Grundlagen und Methoden auch für die agile Arbeitswelt. Friederike Höher, Verlag Barbara Budrich GmbH, 2. überarbeitete Auflage 2020, 355 Seiten, € 34,90

In neueren Publikationen, die sich mit agilen Arbeitsweisen, Komplexitätsmanagement und neuen Ansätzen der Organisation im Kontext der VUKA-Zeit auseinandersetzen, überkommt mich immer wieder das Gefühl, ein Déjà-vu zu erleben. Das kenne ich doch aus den Diskussionen vor einigen Jahrzehnten, als Hierarchien in Frage gestellt wurden und als Empowerment und Bottom-up-Prozesse „in“ waren. Mit dem Buch von Friederike Höher habe ich nun einen wertvollen Schlüssel gefunden, um die Beziehungen zwischen diesen klassischen und modernen Elementen zu erkennen, zu verstehen und zu nutzen.

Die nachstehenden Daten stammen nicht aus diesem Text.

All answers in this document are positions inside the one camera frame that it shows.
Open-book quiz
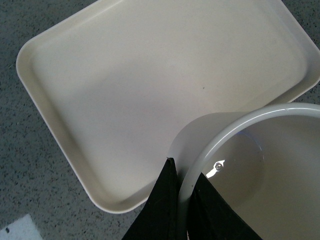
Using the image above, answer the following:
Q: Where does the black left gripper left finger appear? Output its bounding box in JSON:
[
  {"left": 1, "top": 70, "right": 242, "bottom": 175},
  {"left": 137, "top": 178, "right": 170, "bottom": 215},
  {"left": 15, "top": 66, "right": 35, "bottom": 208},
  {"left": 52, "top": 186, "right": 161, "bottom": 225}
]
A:
[{"left": 123, "top": 157, "right": 178, "bottom": 240}]

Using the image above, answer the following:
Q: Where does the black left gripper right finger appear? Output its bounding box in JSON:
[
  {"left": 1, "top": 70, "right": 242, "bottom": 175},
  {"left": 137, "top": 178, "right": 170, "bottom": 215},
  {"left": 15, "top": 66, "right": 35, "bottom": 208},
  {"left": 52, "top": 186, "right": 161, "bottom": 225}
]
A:
[{"left": 187, "top": 174, "right": 261, "bottom": 240}]

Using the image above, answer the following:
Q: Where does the white smiley mug black handle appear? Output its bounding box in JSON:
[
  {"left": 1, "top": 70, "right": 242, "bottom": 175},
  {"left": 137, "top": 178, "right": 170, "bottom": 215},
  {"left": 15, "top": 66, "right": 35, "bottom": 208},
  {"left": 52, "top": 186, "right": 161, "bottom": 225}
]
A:
[{"left": 168, "top": 102, "right": 320, "bottom": 240}]

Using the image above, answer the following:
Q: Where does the cream rectangular plastic tray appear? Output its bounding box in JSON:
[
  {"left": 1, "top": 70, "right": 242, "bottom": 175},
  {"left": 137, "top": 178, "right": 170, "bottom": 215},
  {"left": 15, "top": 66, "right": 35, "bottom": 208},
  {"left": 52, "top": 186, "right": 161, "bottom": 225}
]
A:
[{"left": 16, "top": 0, "right": 320, "bottom": 214}]

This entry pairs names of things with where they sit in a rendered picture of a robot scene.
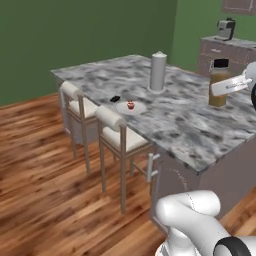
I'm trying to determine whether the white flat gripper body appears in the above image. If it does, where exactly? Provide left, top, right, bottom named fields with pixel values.
left=210, top=74, right=254, bottom=98

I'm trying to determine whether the mauve base cabinet run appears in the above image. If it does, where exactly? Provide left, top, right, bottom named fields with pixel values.
left=195, top=35, right=256, bottom=78

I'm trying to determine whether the white round plate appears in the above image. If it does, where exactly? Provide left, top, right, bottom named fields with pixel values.
left=115, top=100, right=147, bottom=116

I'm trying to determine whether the grey island cabinet door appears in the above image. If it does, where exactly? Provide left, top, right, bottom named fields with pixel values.
left=150, top=146, right=202, bottom=235

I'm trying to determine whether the amber jar with black lid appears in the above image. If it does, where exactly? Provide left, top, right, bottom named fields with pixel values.
left=208, top=58, right=231, bottom=108

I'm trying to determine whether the grey coffee machine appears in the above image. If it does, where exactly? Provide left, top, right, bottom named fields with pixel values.
left=214, top=17, right=237, bottom=42

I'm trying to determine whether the grey paper towel roll holder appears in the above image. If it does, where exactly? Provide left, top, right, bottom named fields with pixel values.
left=147, top=50, right=168, bottom=95

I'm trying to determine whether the white cushioned wooden stool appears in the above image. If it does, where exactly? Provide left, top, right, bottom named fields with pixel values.
left=58, top=80, right=100, bottom=176
left=94, top=105, right=155, bottom=215

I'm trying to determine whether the mauve wall cabinet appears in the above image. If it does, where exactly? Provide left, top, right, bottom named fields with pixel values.
left=221, top=0, right=256, bottom=16

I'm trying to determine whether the silver cabinet door handle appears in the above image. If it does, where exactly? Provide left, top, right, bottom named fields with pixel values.
left=146, top=152, right=161, bottom=184

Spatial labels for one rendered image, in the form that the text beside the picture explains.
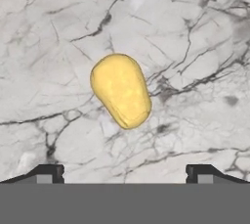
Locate yellow potato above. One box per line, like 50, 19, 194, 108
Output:
90, 53, 153, 130

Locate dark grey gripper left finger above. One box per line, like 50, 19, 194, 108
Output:
0, 163, 65, 185

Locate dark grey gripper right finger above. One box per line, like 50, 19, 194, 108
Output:
186, 163, 250, 185

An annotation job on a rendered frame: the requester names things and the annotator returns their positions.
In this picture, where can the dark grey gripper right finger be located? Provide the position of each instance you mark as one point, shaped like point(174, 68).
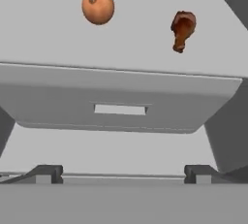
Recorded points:
point(197, 170)

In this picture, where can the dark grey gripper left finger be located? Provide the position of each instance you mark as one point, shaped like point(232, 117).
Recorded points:
point(48, 171)

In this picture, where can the brown chicken drumstick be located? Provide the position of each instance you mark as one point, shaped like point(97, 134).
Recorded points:
point(183, 29)

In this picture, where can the orange-brown onion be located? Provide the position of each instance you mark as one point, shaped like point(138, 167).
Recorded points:
point(98, 6)

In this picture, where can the grey fridge drawer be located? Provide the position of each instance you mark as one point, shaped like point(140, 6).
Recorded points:
point(64, 95)

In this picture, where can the grey fridge shelf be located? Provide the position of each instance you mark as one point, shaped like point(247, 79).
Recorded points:
point(48, 43)

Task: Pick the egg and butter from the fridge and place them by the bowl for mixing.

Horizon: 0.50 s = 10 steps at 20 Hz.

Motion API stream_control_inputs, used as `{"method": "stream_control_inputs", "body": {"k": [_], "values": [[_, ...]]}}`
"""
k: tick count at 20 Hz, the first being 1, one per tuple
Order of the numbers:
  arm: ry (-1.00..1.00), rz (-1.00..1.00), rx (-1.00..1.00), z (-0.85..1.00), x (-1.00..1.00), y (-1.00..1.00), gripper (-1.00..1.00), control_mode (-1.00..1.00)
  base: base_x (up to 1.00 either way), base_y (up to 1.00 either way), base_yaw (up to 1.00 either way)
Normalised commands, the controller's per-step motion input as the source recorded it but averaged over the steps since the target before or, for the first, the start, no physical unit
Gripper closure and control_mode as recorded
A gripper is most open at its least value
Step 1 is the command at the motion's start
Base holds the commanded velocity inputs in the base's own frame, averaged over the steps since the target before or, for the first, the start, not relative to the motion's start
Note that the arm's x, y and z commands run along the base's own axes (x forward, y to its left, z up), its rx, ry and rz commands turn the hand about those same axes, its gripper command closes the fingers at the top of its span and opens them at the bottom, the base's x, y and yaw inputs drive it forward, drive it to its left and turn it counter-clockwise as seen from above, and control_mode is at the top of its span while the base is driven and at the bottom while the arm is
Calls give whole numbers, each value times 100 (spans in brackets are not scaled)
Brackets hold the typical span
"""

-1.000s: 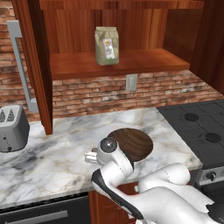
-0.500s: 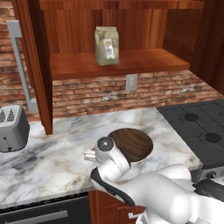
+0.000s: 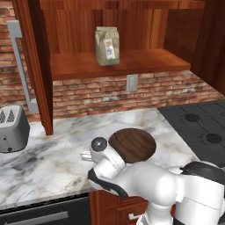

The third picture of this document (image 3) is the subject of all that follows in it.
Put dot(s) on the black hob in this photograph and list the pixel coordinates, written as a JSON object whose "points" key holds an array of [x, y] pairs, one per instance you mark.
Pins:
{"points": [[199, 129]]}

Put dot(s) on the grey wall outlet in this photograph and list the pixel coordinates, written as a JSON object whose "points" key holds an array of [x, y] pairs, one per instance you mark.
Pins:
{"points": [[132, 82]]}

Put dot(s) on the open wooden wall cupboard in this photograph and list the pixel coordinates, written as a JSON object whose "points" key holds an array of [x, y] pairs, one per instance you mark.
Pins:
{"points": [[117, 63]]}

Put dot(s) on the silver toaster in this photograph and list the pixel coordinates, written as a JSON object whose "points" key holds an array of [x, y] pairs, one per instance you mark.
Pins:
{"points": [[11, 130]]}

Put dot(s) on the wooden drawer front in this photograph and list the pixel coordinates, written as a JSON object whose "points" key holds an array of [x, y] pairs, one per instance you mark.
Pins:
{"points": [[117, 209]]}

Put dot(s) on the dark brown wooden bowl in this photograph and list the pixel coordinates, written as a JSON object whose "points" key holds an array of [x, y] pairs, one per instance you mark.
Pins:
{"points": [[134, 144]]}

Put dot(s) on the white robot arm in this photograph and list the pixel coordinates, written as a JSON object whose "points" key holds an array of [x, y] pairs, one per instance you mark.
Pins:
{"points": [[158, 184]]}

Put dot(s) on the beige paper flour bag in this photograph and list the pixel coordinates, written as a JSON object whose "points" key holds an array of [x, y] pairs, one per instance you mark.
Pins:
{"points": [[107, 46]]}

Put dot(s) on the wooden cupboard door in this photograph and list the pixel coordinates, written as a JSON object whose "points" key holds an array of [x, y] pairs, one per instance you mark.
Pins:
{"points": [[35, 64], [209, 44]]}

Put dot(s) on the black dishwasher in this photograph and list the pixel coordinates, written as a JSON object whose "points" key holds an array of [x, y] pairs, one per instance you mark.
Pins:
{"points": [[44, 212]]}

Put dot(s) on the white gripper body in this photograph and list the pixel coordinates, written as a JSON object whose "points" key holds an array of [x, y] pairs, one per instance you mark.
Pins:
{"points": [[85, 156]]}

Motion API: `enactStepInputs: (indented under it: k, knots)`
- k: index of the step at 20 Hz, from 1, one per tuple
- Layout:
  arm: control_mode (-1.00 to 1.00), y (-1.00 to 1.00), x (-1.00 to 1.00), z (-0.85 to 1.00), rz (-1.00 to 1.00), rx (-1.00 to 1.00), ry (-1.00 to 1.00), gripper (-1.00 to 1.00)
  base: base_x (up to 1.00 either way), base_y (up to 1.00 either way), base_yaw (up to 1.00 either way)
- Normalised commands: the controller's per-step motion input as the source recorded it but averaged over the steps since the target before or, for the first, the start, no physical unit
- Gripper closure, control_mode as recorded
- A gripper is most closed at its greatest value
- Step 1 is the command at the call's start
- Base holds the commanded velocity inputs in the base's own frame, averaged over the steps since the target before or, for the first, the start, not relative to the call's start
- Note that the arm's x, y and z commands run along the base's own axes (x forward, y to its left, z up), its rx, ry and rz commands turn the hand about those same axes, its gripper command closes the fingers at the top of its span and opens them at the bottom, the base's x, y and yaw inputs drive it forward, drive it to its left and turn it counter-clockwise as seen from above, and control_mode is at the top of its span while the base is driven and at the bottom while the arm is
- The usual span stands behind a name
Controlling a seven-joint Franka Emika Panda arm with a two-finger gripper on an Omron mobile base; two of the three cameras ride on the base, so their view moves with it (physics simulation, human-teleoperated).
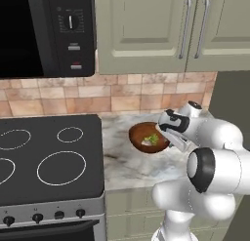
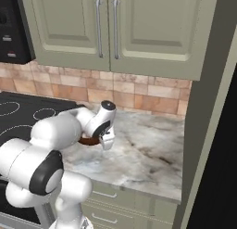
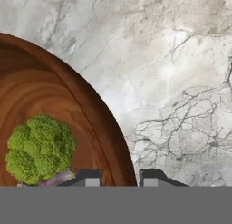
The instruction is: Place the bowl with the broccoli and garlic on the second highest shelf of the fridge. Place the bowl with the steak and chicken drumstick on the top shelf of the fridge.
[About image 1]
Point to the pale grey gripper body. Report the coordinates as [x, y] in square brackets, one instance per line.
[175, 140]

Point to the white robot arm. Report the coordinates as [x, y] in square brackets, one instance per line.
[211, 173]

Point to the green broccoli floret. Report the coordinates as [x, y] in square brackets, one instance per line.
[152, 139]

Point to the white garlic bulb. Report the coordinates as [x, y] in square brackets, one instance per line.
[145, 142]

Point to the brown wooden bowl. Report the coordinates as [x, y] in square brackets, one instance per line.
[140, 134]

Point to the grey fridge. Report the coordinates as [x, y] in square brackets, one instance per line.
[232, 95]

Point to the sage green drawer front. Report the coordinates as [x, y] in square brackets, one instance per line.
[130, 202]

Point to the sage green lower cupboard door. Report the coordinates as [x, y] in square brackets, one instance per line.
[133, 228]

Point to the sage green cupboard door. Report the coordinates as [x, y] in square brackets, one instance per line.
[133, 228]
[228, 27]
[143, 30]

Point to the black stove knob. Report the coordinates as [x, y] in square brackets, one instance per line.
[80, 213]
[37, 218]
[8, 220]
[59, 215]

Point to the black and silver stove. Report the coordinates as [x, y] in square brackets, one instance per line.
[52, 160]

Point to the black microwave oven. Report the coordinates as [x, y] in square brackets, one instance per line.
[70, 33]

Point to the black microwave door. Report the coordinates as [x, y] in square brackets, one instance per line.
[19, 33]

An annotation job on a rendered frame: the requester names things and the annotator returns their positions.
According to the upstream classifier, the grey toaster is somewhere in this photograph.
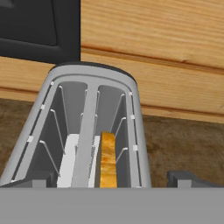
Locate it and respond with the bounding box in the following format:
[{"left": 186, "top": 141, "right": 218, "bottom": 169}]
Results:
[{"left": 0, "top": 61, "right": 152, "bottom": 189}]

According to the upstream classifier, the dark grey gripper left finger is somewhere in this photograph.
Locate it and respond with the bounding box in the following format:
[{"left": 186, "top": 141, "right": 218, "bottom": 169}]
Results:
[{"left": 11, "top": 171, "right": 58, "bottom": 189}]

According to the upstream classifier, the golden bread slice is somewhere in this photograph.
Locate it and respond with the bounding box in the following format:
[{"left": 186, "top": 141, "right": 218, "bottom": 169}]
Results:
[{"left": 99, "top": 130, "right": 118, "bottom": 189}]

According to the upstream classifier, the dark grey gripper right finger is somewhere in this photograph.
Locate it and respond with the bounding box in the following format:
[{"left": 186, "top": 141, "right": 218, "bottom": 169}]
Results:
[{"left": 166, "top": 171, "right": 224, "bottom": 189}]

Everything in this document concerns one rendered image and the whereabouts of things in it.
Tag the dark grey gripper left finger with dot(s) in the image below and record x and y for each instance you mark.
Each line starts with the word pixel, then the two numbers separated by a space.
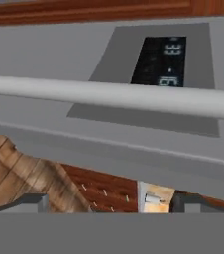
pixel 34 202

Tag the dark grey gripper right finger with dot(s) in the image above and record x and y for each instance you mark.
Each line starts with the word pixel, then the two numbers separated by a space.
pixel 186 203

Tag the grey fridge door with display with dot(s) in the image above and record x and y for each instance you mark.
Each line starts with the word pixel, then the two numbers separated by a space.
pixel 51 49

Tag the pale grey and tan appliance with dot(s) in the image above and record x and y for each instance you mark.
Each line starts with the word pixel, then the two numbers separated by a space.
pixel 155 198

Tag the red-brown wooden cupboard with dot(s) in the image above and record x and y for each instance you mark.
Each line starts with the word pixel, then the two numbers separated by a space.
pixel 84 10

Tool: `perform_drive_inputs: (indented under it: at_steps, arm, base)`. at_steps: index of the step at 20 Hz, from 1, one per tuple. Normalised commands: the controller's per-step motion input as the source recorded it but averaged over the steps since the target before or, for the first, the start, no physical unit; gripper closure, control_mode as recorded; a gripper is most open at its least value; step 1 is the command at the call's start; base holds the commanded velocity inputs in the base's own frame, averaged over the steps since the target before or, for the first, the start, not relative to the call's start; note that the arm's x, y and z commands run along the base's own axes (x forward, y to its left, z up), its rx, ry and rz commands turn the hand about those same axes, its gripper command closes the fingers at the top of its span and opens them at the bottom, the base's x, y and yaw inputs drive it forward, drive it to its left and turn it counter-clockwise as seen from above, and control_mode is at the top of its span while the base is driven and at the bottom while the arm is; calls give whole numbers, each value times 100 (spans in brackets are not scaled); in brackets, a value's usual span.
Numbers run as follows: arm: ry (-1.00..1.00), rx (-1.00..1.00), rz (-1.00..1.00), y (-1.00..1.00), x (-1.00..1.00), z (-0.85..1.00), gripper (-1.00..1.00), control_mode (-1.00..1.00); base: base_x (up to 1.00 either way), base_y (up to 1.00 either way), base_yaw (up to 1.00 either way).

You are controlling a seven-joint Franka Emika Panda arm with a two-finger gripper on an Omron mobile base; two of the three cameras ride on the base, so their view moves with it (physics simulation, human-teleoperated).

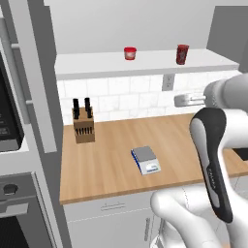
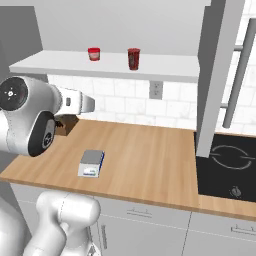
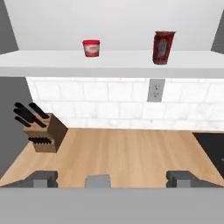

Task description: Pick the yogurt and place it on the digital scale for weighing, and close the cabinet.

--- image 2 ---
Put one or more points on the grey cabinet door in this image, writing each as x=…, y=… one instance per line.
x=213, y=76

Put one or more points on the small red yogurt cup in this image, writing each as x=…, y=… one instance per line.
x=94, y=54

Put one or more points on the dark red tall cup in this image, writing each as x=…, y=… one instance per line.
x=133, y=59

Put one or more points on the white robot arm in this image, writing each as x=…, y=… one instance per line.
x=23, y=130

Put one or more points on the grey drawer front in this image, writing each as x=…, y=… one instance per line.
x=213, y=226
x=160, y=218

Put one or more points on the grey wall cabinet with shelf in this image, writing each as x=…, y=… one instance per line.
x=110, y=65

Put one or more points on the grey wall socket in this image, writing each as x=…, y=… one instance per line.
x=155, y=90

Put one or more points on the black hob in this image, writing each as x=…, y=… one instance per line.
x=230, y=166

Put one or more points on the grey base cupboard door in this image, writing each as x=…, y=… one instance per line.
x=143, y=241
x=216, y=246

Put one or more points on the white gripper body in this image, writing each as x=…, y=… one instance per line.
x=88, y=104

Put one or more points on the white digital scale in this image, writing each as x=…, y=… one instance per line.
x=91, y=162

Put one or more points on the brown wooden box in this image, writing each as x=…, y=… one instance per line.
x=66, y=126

Als das zentrale Anliegen beschreibt Friederike Höher das Herausarbeiten des Dialogischen in Haltung, Beziehung und Organisationsstrukturen als Ressource für individuelle und organisationale Resilienz.

Der Dialog als Ressource – dafür finden wir in diesem Buch eine sehr gut strukturierte Zusammenschau der Grundlagen und Begrifflichkeiten. Kompakt, übersichtlich und klar werden die drei großen Quellen des Dialogischen skizziert: Sokrates, Martin Buber und David Bohm. Dann steht der resiliente Mensch im Zentrum. Ein RundumBlick in diverse Ansätze, die für ein tieferes Verständnis der Resilienz hilfreich sind, wird zum Modell „Tempel dialogischer Resilienz (S. 98) zusammengeführt. Im Kapitel über den Kontext, nämlich der Organisation in VUKA-Zeiten, wird der Rundum-Blick auf anderer Ebene fortgesetzt. Auch hier ist eine praktische Zusammenschau einiger relevanter Themen und Ansätze wie etwa das Sozialkapital, die Lernende Organisation, der Umgang mit dem Unerwarteten, zu finden, um auf diesen Grundlagen aufbauend die organisationale Resilienz zu beschreiben und in einem weiteren Tempel-Modell zu visualisieren (S. 112). Das folgende Kapitel zeigt den Weg in eine dialogische Organisationskultur auf und behandelt die Anforderungen an Führung und an die Beziehungsgestaltung von verschiedenen Blickwinkeln. Schließlich geht die Auseinandersetzung in den Methodenteil über. Neben einer fundierten Anleitung und Beschreibung der agilen Kreisstrukturen und des Kreises als Essenz des Dialogs findet man auf über hundert Seiten Übungsmaterial: Von kreativen Coachingmethoden über Klassiker der dialogischen Übungen zu zweit (Zwiegespräch, The Work und Dyaden) bis zu dialogbasierten Gruppen- und Großgruppen-Verfahren.

An diesem Buch finde ich besonders bemerkenswert, dass aus einer breiten Fülle von Bezugswissen ein sehr übersichtliches, praxisorientiertes und elegantes Handbuch geworden ist. Viele lose Teile aus Bezugstheorien, Konzepten, Begriffsdefinitionen und Methoden sind unter der Klammer des Dialogs als Ressource stimmig und schlüssig verbunden. Ein reichhaltiges Buch: für Anfänger/-innen ebenso wie für Erfahrene!